§ **AIM OF THE EXERCISE**
Restate every line below word for word, but drop each picture.

Excerpts from a dataset
=== Begin Enclosure ===
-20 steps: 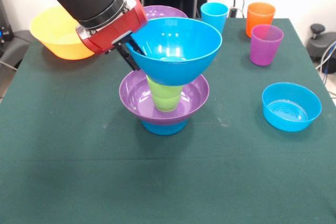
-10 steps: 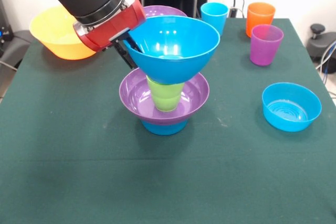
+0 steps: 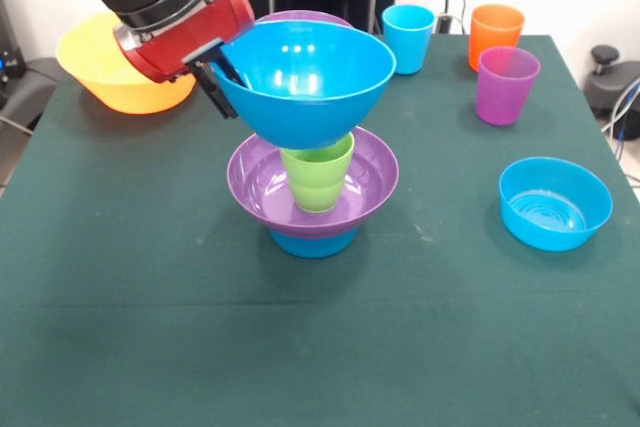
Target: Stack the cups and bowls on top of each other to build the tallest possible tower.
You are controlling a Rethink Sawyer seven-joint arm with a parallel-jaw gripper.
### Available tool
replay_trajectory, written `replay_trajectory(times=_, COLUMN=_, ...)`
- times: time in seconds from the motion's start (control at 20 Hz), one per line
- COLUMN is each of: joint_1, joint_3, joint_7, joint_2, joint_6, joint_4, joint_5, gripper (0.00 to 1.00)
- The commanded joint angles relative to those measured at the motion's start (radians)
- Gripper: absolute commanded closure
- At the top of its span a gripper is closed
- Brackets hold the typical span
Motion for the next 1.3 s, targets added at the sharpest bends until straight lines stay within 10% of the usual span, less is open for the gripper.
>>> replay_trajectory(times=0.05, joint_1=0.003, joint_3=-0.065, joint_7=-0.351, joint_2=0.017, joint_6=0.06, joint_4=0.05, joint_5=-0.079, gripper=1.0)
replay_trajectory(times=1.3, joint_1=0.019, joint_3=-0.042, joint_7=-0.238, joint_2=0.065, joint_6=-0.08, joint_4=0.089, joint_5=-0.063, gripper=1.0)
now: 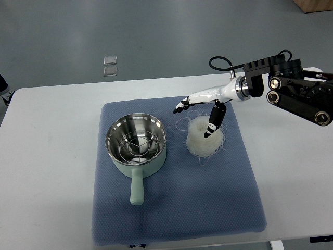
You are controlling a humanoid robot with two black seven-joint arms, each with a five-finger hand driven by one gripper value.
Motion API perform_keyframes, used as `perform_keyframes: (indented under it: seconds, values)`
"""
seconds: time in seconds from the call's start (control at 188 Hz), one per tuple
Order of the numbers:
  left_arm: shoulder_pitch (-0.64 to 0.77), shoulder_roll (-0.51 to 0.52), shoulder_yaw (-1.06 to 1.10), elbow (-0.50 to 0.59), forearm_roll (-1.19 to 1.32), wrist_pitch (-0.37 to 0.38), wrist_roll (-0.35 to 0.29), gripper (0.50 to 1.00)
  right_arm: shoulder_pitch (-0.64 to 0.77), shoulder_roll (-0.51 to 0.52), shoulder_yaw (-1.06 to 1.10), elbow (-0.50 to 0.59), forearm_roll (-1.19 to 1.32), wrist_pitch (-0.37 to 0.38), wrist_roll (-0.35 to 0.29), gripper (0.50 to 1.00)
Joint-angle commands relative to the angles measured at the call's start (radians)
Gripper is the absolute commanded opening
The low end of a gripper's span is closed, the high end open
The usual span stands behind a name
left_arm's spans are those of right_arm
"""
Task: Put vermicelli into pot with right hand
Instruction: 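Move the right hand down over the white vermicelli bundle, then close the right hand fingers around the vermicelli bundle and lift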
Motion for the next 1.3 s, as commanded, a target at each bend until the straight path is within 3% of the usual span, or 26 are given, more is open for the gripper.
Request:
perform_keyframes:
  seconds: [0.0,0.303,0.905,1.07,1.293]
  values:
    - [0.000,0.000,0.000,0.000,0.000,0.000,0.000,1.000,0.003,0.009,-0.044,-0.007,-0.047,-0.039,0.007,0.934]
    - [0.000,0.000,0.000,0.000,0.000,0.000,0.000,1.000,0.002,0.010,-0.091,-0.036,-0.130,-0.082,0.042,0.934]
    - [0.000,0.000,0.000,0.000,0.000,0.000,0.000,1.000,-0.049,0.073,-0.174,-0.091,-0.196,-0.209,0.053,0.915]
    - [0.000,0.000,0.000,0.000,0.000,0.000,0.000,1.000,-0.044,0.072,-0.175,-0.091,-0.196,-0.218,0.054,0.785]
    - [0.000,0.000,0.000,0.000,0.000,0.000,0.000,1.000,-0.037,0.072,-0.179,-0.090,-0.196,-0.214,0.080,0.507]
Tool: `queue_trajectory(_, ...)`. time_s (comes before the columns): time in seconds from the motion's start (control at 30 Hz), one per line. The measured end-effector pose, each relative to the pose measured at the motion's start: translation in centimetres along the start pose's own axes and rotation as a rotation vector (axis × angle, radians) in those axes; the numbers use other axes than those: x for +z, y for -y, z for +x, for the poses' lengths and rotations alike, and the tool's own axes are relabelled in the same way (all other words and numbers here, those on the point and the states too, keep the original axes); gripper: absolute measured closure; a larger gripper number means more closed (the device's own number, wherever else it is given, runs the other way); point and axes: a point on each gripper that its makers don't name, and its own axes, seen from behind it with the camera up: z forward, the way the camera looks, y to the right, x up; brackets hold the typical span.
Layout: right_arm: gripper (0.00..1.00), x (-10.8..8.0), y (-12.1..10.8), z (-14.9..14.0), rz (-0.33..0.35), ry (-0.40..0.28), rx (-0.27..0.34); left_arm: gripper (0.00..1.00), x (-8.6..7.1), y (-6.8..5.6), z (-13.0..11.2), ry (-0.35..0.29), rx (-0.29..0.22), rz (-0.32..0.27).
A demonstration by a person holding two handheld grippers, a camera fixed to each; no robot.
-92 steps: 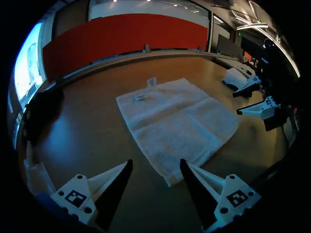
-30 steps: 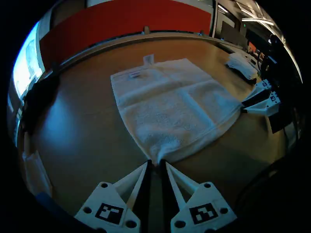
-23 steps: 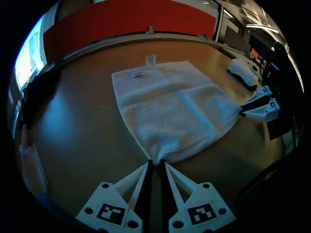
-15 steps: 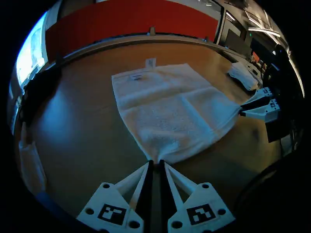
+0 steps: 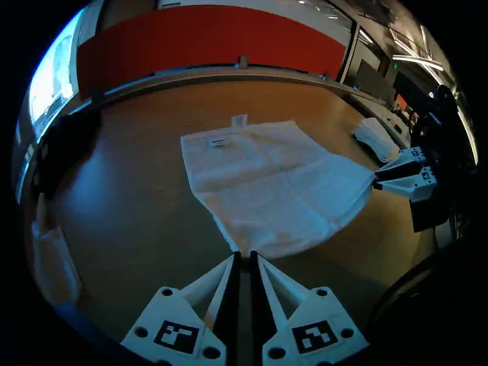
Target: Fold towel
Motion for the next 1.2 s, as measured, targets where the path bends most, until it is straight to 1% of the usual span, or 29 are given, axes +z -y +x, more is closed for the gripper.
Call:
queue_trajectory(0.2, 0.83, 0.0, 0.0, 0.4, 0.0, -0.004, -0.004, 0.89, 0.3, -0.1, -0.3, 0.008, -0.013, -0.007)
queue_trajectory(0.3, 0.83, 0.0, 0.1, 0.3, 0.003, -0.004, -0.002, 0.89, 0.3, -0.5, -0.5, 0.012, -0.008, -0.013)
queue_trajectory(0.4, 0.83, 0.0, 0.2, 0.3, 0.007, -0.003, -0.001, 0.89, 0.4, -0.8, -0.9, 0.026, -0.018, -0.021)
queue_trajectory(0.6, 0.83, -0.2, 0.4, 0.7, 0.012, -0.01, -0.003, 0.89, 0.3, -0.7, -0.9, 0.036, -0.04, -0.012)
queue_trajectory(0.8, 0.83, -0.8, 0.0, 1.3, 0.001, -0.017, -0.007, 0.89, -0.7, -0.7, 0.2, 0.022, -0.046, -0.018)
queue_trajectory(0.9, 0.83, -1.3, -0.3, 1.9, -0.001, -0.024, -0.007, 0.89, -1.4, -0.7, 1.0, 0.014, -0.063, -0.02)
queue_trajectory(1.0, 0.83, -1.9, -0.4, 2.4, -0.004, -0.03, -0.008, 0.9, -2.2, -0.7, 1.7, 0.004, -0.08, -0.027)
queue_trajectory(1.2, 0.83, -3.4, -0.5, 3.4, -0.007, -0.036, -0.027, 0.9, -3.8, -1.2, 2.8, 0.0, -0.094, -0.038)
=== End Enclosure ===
§ **EXPECTED ANSWER**
-20 steps: 
-10 steps: 
+0 steps: 
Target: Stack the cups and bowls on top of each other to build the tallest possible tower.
You are controlling a Rethink Sawyer seven-joint arm with a parallel-jaw gripper.
### Available tool
replay_trajectory, written `replay_trajectory(times=_, COLUMN=_, ...)`
- times: time in seconds from the motion's start (control at 20 Hz), one per line
- COLUMN is each of: joint_1, joint_3, joint_7, joint_2, joint_6, joint_4, joint_5, gripper (0.00 to 1.00)
- The commanded joint angles relative to those measured at the motion's start (radians)
- Gripper: absolute commanded closure
- At the top of its span a gripper is closed
- Brackets hold the typical span
Motion for the next 1.3 s, targets added at the sharpest bends until straight lines stay within 10% of the usual span, less is open for the gripper.
>>> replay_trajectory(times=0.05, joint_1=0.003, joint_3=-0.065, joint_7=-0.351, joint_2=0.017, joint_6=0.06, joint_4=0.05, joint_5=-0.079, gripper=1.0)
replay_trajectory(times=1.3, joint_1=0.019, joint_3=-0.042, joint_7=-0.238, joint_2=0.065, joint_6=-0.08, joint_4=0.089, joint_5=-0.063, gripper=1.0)
now: 
You are controlling a humanoid robot with two black seven-joint arms, each with a five-finger hand driven by one gripper value.
Motion API perform_keyframes, used as `perform_keyframes: (indented under it: seconds, values)`
"""
seconds: time in seconds from the call's start (control at 188 Hz), one per tuple
Order of the numbers:
  left_arm: shoulder_pitch (-0.64 to 0.77), shoulder_roll (-0.51 to 0.52), shoulder_yaw (-1.06 to 1.10), elbow (-0.50 to 0.59), forearm_roll (-1.19 to 1.32), wrist_pitch (-0.37 to 0.38), wrist_roll (-0.35 to 0.29), gripper (0.50 to 1.00)
  right_arm: shoulder_pitch (-0.64 to 0.77), shoulder_roll (-0.51 to 0.52), shoulder_yaw (-1.06 to 1.10), elbow (-0.50 to 0.59), forearm_roll (-1.19 to 1.32), wrist_pitch (-0.37 to 0.38), wrist_roll (-0.35 to 0.29), gripper (0.50 to 1.00)
Joint-angle commands relative to the angles measured at the call's start (radians)
Gripper is the absolute commanded opening
The low end of a gripper's span is closed, the high end open
The usual span stands behind a name
left_arm's spans are those of right_arm
"""
Task: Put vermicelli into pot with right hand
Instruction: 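Move the right hand down over the white vermicelli bundle, then close the right hand fingers around the vermicelli bundle and lift
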Motion for the next 1.3 s, as commanded, a target at each bend until the straight path is within 3% of the usual span, or 26 are given, more is open for the gripper.
Request:
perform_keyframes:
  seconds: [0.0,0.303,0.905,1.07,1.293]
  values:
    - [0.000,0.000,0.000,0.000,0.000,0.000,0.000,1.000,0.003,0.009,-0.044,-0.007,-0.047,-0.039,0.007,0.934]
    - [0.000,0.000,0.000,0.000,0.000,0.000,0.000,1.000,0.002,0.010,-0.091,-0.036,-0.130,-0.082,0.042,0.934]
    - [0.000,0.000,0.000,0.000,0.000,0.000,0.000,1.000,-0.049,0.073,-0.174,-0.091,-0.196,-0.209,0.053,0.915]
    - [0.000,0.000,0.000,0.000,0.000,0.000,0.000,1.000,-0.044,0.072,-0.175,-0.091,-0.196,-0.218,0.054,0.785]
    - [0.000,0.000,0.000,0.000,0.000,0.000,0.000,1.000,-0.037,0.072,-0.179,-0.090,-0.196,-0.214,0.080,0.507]
Tool: `queue_trajectory(_, ...)`. time_s (comes before the columns): time in seconds from the motion's start (control at 30 Hz), one per line. The measured end-effector pose, each relative to the pose measured at the motion's start: translation in centimetres along the start pose's own axes and rotation as a rotation vector (axis × angle, radians) in those axes; the numbers use other axes than those: x for +z, y for -y, z for +x, for the poses' lengths and rotations alike, and the tool's own axes are relabelled in the same way (all other words and numbers here, those on the point and the states too, keep the original axes); gripper: absolute measured closure; a larger gripper number means more closed (the device's own number, wherever else it is given, runs the other way); point and axes: a point on each gripper that its makers don't name, and its own axes, seen from behind it with the camera up: z forward, the way the camera looks, y to the right, x up; brackets hold the typical span.
Layout: right_arm: gripper (0.00..1.00), x (-10.8..8.0), y (-12.1..10.8), z (-14.9..14.0), rz (-0.33..0.35), ry (-0.40..0.28), rx (-0.27..0.34); left_arm: gripper (0.00..1.00), x (-8.6..7.1), y (-6.8..5.6), z (-13.0..11.2), ry (-0.35..0.29), rx (-0.29..0.22), rz (-0.32..0.27).
A demonstration by a person holding two handheld grippers, a camera fixed to each; no robot.
-92 steps: 
-30 steps: 
-23 steps: 
-15 steps: 
+0 steps: 
Target: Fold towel
Motion for the next 1.2 s, as measured, targets where the path bends most, until it is straight to 1% of the usual span, or 29 are given, axes +z -y +x, more is closed for the gripper.
Call:
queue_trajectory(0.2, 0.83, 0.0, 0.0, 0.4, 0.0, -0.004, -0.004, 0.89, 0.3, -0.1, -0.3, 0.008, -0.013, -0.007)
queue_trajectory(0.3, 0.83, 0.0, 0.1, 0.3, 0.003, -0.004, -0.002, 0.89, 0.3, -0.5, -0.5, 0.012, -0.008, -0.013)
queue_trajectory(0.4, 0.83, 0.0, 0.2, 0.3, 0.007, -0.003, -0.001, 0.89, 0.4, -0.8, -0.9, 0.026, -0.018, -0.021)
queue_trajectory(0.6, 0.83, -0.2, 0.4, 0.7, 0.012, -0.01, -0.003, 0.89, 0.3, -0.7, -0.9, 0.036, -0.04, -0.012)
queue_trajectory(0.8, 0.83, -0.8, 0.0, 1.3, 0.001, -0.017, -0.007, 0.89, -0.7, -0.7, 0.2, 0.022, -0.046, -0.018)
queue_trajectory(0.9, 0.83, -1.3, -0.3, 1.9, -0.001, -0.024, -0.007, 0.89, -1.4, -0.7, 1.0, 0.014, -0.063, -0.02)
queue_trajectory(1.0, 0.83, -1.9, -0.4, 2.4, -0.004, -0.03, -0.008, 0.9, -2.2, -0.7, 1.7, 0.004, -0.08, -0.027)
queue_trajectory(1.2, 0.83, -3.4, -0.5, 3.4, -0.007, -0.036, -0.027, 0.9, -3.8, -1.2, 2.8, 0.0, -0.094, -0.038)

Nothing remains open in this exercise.